=== Task statement ===
Word for word, restate each of the entries below, and drop every picture.

[Stored entries]
..............................
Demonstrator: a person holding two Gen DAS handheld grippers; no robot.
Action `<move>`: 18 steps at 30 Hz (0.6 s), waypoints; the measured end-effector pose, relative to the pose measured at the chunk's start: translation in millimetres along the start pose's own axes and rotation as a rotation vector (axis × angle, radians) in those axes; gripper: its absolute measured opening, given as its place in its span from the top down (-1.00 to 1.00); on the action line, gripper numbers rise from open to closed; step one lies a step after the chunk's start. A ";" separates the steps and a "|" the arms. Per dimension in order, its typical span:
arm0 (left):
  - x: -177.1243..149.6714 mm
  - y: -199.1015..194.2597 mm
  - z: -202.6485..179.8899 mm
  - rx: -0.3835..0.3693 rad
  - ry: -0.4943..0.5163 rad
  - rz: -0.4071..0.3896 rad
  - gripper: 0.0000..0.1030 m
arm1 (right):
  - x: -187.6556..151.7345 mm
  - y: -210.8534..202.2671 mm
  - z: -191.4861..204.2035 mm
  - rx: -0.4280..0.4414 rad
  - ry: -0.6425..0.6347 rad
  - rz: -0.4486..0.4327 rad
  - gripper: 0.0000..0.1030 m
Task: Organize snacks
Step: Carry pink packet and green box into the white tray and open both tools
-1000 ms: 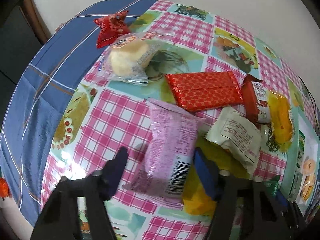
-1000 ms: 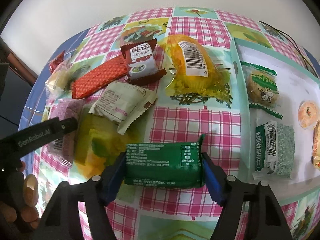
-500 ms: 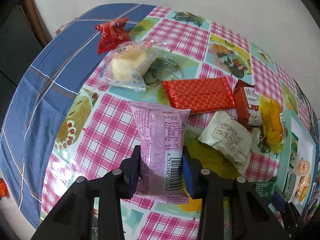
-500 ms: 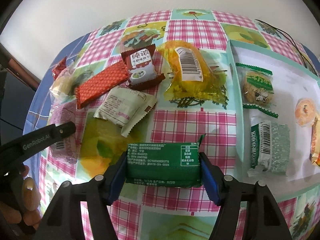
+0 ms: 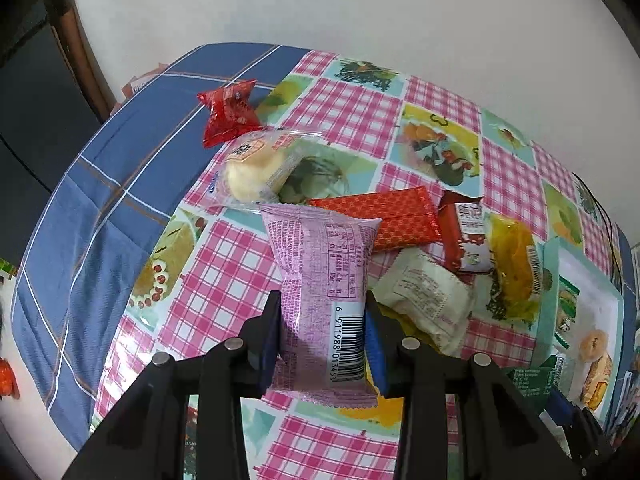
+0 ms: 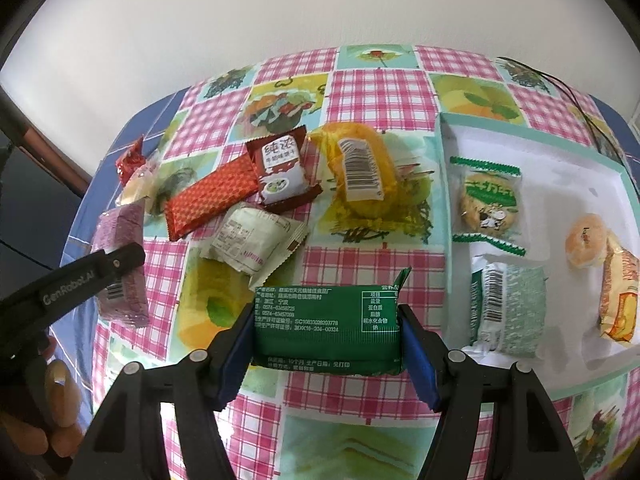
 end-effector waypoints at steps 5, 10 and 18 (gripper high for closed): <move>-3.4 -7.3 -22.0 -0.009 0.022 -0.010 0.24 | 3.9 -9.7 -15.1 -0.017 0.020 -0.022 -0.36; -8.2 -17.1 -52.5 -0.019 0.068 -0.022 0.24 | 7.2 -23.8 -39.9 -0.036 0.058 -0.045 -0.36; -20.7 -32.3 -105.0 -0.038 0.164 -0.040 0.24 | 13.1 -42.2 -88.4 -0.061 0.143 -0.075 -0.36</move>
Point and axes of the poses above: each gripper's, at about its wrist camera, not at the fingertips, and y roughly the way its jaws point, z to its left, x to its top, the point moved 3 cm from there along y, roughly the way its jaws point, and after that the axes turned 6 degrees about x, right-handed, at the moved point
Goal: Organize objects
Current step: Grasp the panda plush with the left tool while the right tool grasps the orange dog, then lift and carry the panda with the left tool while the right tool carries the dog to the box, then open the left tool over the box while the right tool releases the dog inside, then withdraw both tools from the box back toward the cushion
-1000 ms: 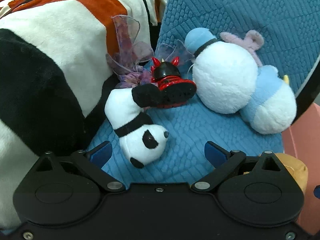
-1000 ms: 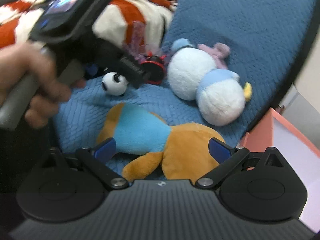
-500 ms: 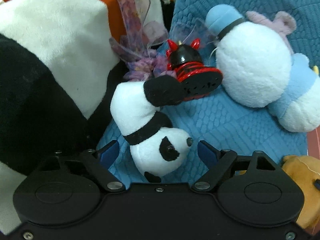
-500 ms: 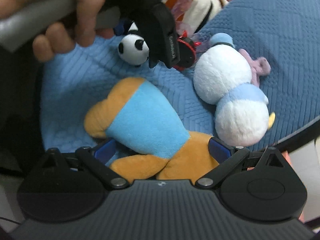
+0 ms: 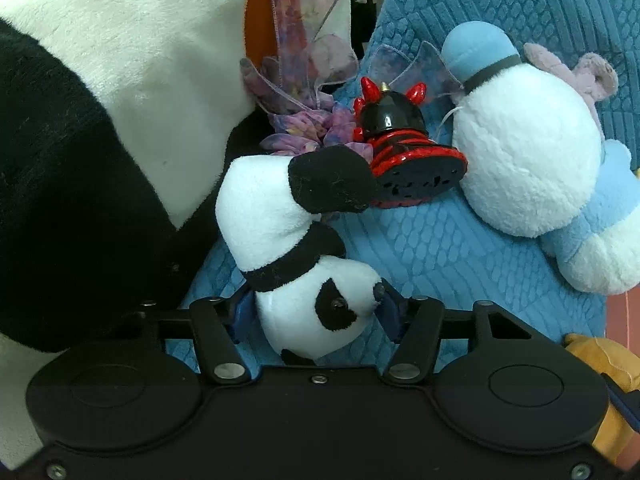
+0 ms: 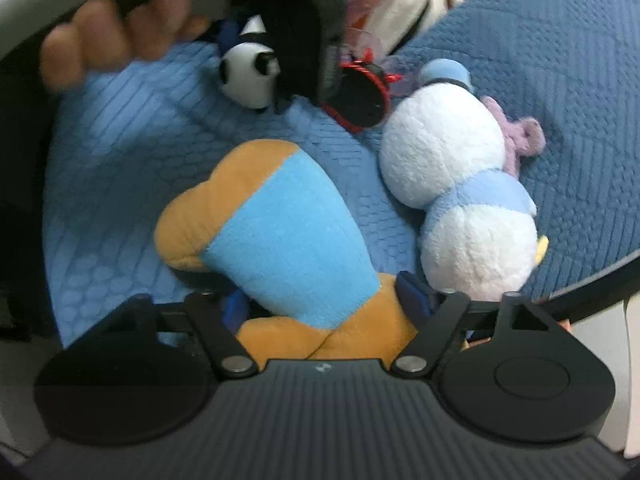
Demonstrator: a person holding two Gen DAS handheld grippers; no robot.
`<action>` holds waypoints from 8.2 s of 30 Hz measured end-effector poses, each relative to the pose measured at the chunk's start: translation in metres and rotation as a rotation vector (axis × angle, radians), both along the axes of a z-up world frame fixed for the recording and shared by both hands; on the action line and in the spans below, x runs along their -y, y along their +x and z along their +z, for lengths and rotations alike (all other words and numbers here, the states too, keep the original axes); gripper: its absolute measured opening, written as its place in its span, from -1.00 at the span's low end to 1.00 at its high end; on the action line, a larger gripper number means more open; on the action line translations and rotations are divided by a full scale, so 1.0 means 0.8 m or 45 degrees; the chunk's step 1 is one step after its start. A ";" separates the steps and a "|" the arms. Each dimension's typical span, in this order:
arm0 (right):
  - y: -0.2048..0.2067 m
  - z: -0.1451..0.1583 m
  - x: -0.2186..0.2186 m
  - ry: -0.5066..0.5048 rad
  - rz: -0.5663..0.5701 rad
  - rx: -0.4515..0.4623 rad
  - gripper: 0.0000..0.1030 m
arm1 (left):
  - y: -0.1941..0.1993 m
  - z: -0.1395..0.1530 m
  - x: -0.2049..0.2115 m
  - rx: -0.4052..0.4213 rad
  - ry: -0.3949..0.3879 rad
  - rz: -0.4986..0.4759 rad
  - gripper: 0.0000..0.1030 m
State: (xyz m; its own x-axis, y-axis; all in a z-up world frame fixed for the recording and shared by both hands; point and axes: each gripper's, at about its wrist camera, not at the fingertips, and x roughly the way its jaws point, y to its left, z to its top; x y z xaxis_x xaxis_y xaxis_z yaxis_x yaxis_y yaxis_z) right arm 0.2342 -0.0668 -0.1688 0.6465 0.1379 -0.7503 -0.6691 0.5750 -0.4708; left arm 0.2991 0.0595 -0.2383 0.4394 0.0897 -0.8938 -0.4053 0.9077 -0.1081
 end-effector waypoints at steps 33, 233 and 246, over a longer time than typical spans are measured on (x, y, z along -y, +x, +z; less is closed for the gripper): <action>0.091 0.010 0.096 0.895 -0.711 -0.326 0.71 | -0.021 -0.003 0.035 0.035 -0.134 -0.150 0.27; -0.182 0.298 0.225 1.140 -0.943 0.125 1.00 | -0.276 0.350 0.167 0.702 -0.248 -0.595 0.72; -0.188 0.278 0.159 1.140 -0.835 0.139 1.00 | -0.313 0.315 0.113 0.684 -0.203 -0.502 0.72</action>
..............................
=== Exercise solution ===
Demonstrator: a person holding two Gen DAS handheld grippers; no robot.
Action `<move>`: 18 steps at 30 Hz (0.6 s), waypoints; the measured end-effector pose, relative to the pose measured at the chunk's start: translation in millimetres along the start pose's own axes and rotation as a rotation vector (axis × angle, radians) in those axes; gripper: its absolute measured opening, given as its place in its span from the top down (-1.00 to 1.00); on the action line, gripper numbers rise from open to closed; step one lies a step after the chunk's start. A ";" separates the steps and a "|" the arms. Per dimension in order, its typical span:
arm0 (left):
  - x: -177.1243..149.6714 mm
  - y: -199.1015..194.2597 mm
  - z: -202.6485..179.8899 mm
  - rx: -0.3835..0.3693 rad
  - ry: -0.4943..0.5163 rad
  - rz: -0.4071..0.3896 rad
  - gripper: 0.0000..0.1030 m
arm1 (right):
  - x: -187.6556..151.7345 mm
  - y: -210.8534..202.2671 mm
  - z: -191.4861..204.2035 mm
  - rx: -0.4280..0.4414 rad
  - ry: -0.6425..0.6347 rad
  - rz: -0.4486..0.4327 rad
  - gripper: 0.0000..0.1030 m
Task: Organize snacks
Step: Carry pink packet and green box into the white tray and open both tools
-1000 ms: 
-1000 ms: 
-500 ms: 
-500 ms: 
+0 ms: 
+0 ms: 
 end-effector waypoints at steps 5, 10 and 18 (gripper high for closed): <move>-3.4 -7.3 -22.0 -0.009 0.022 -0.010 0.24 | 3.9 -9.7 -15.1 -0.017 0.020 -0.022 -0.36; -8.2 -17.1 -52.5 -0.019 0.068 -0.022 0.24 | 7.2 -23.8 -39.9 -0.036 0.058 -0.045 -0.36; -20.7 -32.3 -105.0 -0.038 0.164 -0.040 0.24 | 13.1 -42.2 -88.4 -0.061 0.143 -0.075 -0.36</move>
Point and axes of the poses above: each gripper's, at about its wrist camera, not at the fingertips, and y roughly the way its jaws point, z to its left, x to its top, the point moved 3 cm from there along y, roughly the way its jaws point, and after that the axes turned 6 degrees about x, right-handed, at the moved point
Goal: Organize objects
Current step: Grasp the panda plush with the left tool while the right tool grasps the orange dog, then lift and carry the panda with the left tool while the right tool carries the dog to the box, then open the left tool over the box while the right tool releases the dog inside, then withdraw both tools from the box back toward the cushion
-1000 ms: 
-1000 ms: 
-500 ms: 
-500 ms: 
+0 ms: 
+0 ms: 
Demonstrator: a person holding two Gen DAS handheld grippers; no robot.
`<action>` holds waypoints from 8.2 s of 30 Hz measured end-effector poses, each relative to the pose measured at the chunk's start: translation in metres and rotation as a rotation vector (axis × angle, radians), both along the axes of a z-up world frame fixed for the recording and shared by both hands; on the action line and in the spans below, x runs along their -y, y along their +x and z along their +z, for lengths and rotations alike (all other words and numbers here, the states too, keep the original axes); gripper: its absolute measured opening, written as its place in its span, from -1.00 at the span's low end to 1.00 at its high end; on the action line, a larger gripper number means more open; on the action line translations and rotations are divided by a full scale, so 1.0 means 0.8 m or 45 degrees; the chunk's step 1 is one step after its start. A ";" separates the steps and a "|" the arms. Each dimension's typical span, in this order:
arm0 (right):
  - y: -0.2048..0.2067 m
  - z: -0.1451..0.1583 m
  - x: -0.2186..0.2186 m
  - ry: -0.5066..0.5048 rad
  - rz: -0.5663..0.5701 rad
  - rx: -0.4515..0.4623 rad
  - gripper: 0.0000..0.1030 m
arm1 (left):
  - y: -0.1941..0.1993 m
  - z: -0.1395..0.1530 m
  - x: -0.2049..0.2115 m
  - rx: -0.4052..0.4213 rad
  - ry: -0.3949..0.3879 rad
  - rz: -0.4986..0.4759 rad
  - gripper: 0.0000..0.1030 m
State: (xyz m; its own x-axis, y-axis; all in a z-up world frame fixed for the recording and shared by both hands; point and axes: each gripper's, at about its wrist camera, not at the fingertips, and x roughly the way its jaws point, y to its left, z to its top; x y z xaxis_x xaxis_y xaxis_z yaxis_x yaxis_y yaxis_z) right arm 0.2342 -0.0668 -0.1688 0.6465 0.1379 -0.7503 -0.6691 0.5750 -0.4708; left arm 0.2991 0.0595 -0.2383 0.4394 0.0897 -0.8938 -0.4053 0.9077 -0.1081
 end-effector waypoints at steps 33, 233 and 246, over a longer time than typical spans are measured on (x, y, z along -y, +x, +z; less is closed for the gripper): <action>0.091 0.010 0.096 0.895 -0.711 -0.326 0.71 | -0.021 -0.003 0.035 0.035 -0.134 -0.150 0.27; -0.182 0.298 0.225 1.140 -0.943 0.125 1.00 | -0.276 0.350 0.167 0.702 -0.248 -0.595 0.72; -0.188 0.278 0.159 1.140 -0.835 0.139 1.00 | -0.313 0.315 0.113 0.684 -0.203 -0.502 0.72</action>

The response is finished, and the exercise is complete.